Closest to a workable situation is:
Zoom Focus set on Left
Placing the Playhead on the left
If I manage to let the playhead not go over the edge of the screen when I press stop it returns to the left. And that’s ok. Zoom in and out keeps the playhead on the left too.

But the way I’m editing is a lot of switching between zoom-levels and almost always involves the playhead to go to the next screen and therefore at stop it’s back in the middle.

Just took a look at how Reaper handles CCs and Midi notes. It seems by default they move together.

Peek 2024-08-10 17-51

For MPE, this makes perfect sense to me.

But I confess that in the more general case it does not. Look at your example. As you drag leftwards (creating a chord with the 3 upper notes), those notes are also subject to the CC data that moves with the leftmost (longer) dragging note. I don’t see a reason why this would be obviously correct.

I do agree that it ought to be an option, somehow.

EDIT: watching more carefully, it looks to me as though Reaper is doing MPE-style editing even in a non-MPE case … ie. the CC data that is temporarilly coincident with a note duration becomes considered to be a part of the note. MPE makes this unambiguous, but without MPE, chords make this sort of association hard to do “right”. Suppose you move one note out of a chord where is CC data present? Does the CC data move or note? Is it duplicated with the moved note?

Yes, actually I would probably never have a reason to do this in a real project. I was just testing to see how the feature worked in Reaper.

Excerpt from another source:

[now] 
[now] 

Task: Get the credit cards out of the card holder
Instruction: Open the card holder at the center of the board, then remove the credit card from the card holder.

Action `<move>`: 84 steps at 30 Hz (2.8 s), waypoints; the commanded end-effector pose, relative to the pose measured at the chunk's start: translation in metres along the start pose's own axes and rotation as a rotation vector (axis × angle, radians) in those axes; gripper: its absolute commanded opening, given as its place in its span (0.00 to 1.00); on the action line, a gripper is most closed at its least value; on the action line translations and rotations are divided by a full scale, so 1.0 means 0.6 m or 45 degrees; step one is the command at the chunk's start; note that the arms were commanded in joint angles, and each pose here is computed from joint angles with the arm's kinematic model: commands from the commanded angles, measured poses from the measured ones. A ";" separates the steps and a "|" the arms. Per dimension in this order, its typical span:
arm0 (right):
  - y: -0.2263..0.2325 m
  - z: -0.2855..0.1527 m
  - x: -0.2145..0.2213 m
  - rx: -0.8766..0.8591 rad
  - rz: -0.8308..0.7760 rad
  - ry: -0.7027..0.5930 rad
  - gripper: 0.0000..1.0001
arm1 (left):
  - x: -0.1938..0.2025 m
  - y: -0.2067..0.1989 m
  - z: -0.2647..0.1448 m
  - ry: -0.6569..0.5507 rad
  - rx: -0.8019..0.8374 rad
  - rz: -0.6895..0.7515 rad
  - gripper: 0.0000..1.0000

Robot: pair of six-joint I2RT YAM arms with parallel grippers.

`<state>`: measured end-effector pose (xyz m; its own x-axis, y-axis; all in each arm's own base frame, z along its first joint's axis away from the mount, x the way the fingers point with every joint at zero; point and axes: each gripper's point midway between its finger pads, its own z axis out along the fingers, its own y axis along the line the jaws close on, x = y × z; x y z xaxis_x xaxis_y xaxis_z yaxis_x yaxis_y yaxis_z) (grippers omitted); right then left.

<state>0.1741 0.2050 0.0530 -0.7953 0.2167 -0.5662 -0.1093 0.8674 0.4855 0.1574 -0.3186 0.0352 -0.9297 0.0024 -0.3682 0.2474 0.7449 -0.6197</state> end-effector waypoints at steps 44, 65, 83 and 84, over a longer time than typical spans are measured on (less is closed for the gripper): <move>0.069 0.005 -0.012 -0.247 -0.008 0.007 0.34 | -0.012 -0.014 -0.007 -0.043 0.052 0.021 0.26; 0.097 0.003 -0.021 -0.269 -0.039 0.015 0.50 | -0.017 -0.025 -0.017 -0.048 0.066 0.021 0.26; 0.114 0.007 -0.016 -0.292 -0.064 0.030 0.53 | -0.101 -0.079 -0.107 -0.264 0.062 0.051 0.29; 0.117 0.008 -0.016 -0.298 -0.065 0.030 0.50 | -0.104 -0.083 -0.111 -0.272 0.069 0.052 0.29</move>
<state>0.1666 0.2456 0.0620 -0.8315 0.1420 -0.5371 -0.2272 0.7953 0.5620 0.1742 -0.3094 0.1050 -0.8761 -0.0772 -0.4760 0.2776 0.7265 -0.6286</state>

My use case is mostly for monophonic instruments, but I could also see it being useful in polyphonic situations such as double/triple stops on strings, and with synth patches.

It moves the CC data, I’m not sure if that is the best approach, maybe copying it would be better. Also if you delete the note it deletes the CC data. I also found that holding shift+alt will select all the notes in the chord, which is handy :slight_smile:

Peek 2024-08-10 21-28

Ran into a glitch CC editing example, though I’d share - no idea what’s causing it, snapping on/off makes no difference.

Peek 2024-08-11 16-44

Edit: Seems to be caused by having one midi region on top of another. I recorded over an existing region, in an area with no MIDI data. I usually do this and then combine the regions.

although GIFs are sometimes cool, sometimes with no voice over it is hard to divine what you’re trying to do and what you expect vs. what happens. Could you expand a bit on that?

Yeah so I had two MIDI regions, one above the other and I was moving the CC data associated with the top one and it kept jumping to the left, as showing in the gif. Once I moved the top region away from the bottom one, so they were no longer stacked, the issue went away.

I’ve since tried to recreate this as an isolated test case but can’t get it to happen again. If I run into it again I’ll try and isolate it and provide an example.

Which version of Ardour are you using?

I fixed a bug a that could lead to automation jumping backwards in time a few weeks ago in 8.6-310-g5a647cd84a – hard to say if that’s what’s shown in the .gif though.

I’m using nightly build 8.6.393

This topic was automatically closed 91 days after the last reply. New replies are no longer allowed.